• WHAT THIS TASK INVOLVES: Your answer should consist solely of the lines from the first line of the data through the line with "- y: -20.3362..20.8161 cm", each reproduced exactly.

---------- RECORDED DATA ----------

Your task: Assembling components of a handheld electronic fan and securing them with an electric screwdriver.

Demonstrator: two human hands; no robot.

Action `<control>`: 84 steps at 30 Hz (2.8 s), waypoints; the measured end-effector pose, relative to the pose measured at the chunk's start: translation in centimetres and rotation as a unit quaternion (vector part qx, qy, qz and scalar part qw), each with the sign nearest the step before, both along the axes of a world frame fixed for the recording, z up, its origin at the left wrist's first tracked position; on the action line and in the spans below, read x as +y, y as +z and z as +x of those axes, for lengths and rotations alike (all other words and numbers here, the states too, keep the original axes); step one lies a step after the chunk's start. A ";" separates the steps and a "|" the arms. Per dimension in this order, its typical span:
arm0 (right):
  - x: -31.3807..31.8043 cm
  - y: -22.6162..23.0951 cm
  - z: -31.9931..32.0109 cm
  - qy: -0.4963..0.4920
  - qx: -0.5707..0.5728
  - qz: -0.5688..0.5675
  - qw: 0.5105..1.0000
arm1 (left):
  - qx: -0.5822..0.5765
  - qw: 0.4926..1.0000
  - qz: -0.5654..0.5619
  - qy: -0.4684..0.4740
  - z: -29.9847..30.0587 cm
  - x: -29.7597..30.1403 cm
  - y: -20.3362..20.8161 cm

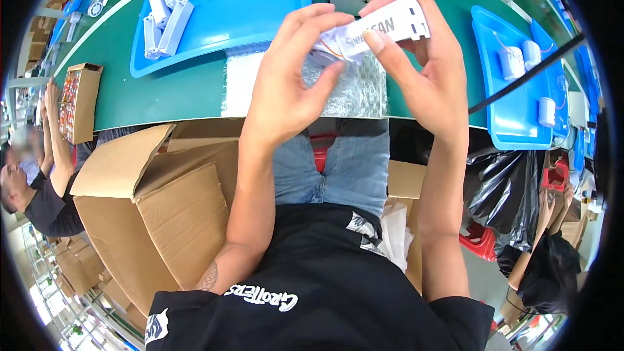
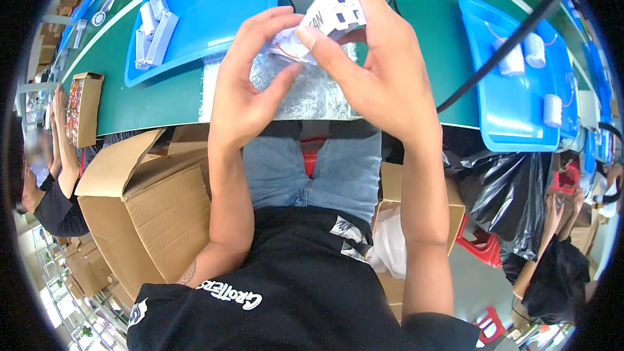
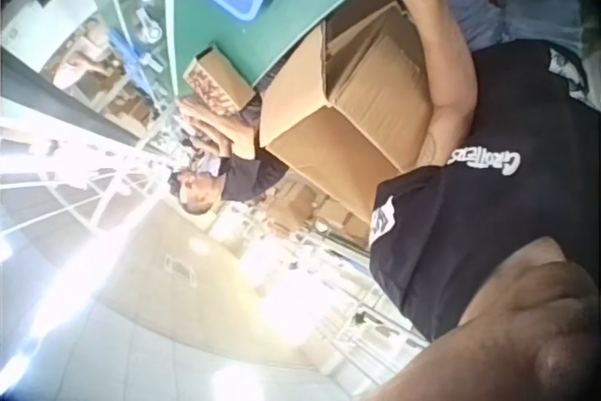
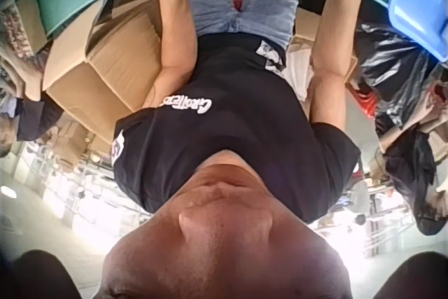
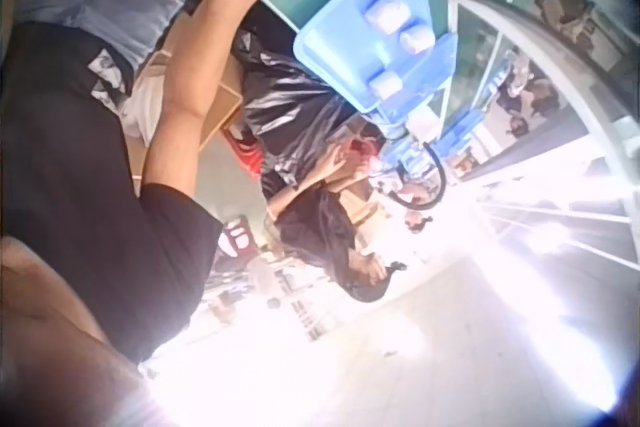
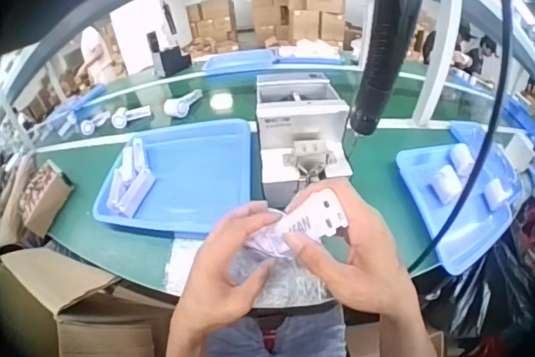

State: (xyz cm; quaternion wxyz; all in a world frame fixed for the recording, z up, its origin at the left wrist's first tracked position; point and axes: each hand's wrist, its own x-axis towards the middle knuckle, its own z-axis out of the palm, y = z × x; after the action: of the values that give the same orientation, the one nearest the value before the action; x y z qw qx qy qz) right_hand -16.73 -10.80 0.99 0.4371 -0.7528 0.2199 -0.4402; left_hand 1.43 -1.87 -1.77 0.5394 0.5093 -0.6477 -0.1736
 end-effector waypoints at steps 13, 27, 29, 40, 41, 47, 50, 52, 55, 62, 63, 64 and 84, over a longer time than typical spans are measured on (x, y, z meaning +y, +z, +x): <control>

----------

• TASK ANSWER:
Your task: Assembling components of a handheld electronic fan and securing them with an electric screwdriver.

Demonstrator: two human hands; no robot.

Action `<control>`: 84 steps at 30 Hz (2.8 s), waypoints; the measured end-effector pose, relative to the pose measured at the chunk's start: translation in centimetres and rotation as a unit quaternion (vector part qx, qy, qz and scalar part qw), each with the sign nearest the step before, both along the axes of a world frame fixed for the recording, z up, its origin at the left wrist's first tracked position; on the action line and in the spans below, read x as +y, y as +z and z as +x of those axes, for lengths and rotations alike (all other words and numbers here, the states too, keep the original axes); step one lies a step after the chunk's start. A ";" separates the steps and a "|" the arms. Per dimension in this order, its typical span:
arm0 (right):
  - x: -31.3807..31.8043 cm
  - y: -22.6162..23.0951 cm
  - z: -31.9931..32.0109 cm
  - qy: -0.4963..0.4920
  - qx: -0.5707..0.5728
  - qz: -0.5688..0.5675
  - qw: 0.5105..1.0000
arm1 (left):
  - qx: -0.5822..0.5765
  - qw: 0.4926..1.0000
  - qz: -0.5654..0.5619
  - qy: -0.4684..0.4740
  - z: -29.9847..30.0587 cm
  - x: -29.7597..30.1403 cm
  - y: -20.3362..20.8161 cm

There's nothing more to this exercise.